The Epitome of Indonesia: Invisible powers of visible things

Nothing is the same, yet nothing has changed.

What kind of image pops into your mind when someone mentions Jakarta or Indonesia? Let me guess: perhaps something related to the recent bombing in the Sarinah Mall area? (Sarinah was the country’s very first shopping mall.) This was how BBC reported the social media response to that event on 14 January 2016: ‘A photograph that appeared to show a satay seller continuing to work at his stall after blasts were heard was circulated widely online. Some Twitter users wrote alongside it: “Fear is not in our dictionary.”’ As with the aftermath of the Paris bombings, an iconic image shared through in the days following the Jakarta bombing depicts a landmark building in the city. In the case of Paris it was the Eiffel Tower, and in the case of Jakarta it was Monas (the National Monument). Unlike the Eiffel Tower, built for the 1889 World’s Fair to welcome visitors from all around the world, Monas was built, for its native people, by modern Indonesia’s founder and first president Sukarno in 1961. It was intended to mark their greatness, bravery and long-standing courage and its role in building up an independent and newly-united Indonesia. Even so, bravery do not translate to ‘not being afraid’, especially to series of suicide bombings.

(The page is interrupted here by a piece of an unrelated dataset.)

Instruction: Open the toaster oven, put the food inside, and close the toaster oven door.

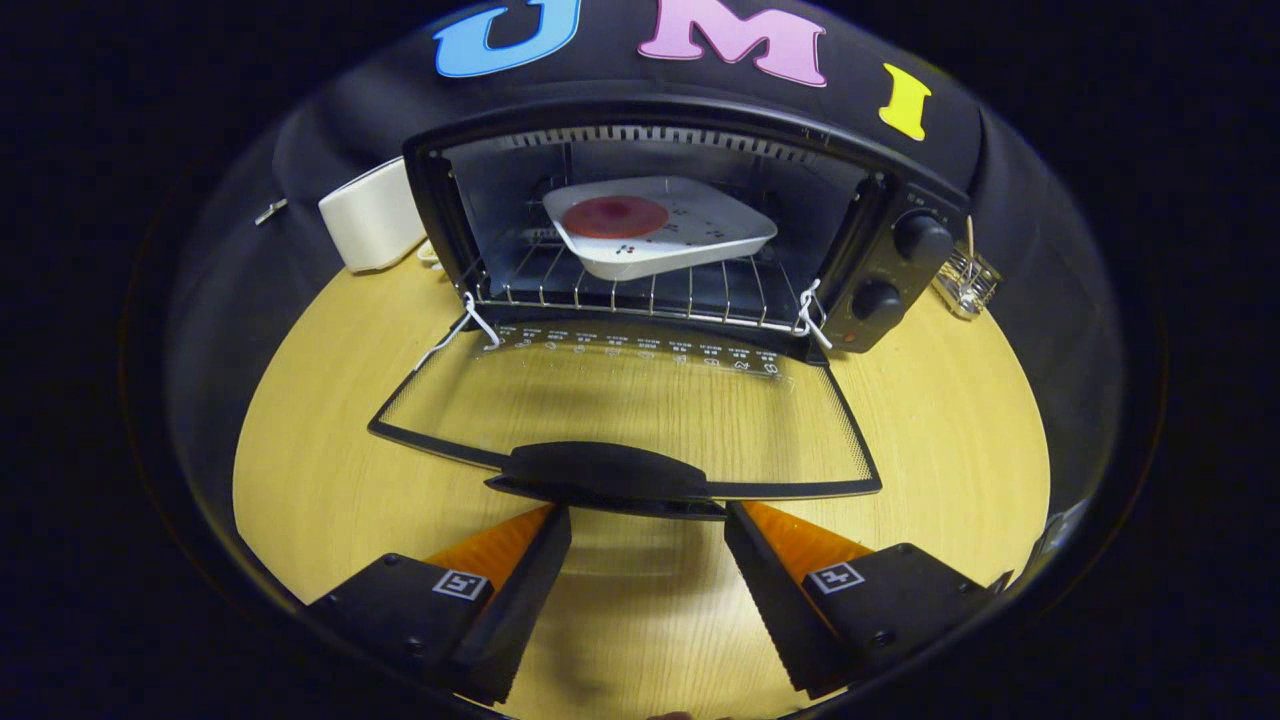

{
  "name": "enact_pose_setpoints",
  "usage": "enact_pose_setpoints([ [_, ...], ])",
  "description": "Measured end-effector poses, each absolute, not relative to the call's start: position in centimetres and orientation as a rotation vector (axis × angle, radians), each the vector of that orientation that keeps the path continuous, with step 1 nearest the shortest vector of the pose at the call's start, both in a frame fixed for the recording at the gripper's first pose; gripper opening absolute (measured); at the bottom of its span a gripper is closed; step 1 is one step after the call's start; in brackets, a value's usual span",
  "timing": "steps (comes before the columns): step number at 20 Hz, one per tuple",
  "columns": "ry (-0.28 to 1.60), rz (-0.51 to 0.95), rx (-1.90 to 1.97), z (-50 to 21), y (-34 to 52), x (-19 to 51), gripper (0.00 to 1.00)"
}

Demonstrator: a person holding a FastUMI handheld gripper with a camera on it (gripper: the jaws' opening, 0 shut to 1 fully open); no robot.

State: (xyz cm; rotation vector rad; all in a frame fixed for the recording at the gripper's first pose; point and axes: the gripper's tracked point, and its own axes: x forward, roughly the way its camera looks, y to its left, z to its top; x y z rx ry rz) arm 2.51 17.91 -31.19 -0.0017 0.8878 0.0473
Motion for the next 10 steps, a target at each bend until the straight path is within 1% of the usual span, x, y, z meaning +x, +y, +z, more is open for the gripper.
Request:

Image 1. MemesImage 1. “Pray for Paris” & Jakarta’s “We are Not Afraid”

If you are not so into media, politics and dramaturgs, perhaps a mention of Jakarta would also prompt you to picture of a ‘world class’ traffic jams. After all, Jakarta has the worst traffic in the whole wide world according to many surveys for quite some years now. At rush hours, it is impossible to ride 15mph around the central junctions of the city, as among them the Semanggi Flyover, Hotel Indonesia Roundabout and Pancoran Junction. This is what commuting, on a daily basis, is for the middle-class in Jakarta, which is why they might find a way to do yoga, memorise the Quran, watch films, sleep, or whatever makes sense to them, as a way to kill the time spent on the streets. Alternatively they might become addicted to anti-depressants.

SONY DSCImage 2. Welcome Monument. Sukarno commissioned this very first landmark of the capital city Jakarta to young sculptor Edhi Sunarso. 

Image 3. Aerospace Monument. This is the last monument (that of course become another landmark) of the capital city Jakarta that was ordered by Sukarno. Still checking on courtesy.

One last guess: Bali! The beaches, the landscapes, the rice fields, topless women with traditional textiles wrapped around their hips and heads, the dance and, yes, that kind of paradise. Of course, there was a bombing there too, way back then, but still… That paradisiacal image of Bali endures.

So where does that leave us? With the bravery of the Indonesian people that responded to the bomb attack, traffic jams in central Jakarta, and the beauty of Bali? Dare I say it – putting politics aside – but for many of those Indonesians who live neither in Jakarta nor in Bali similar images of the country come to mind. One interesting aspect of this ‘uniform’ imaginary of Indonesia is the extent to which it relates to the founder and first president (from 1945 to 1967) of the country, Sukarno. And when I say ‘extent’, I mean to say everything.

Image 4. 1950 circa Abdullah Suriosubroto suburnya-negeriku NatGal
Image 4. Abdullah Suriosubroto, Suburnya Negriku (How Prosperous My Country Is, c. 1950), in the collection of National Gallery of Indonesia.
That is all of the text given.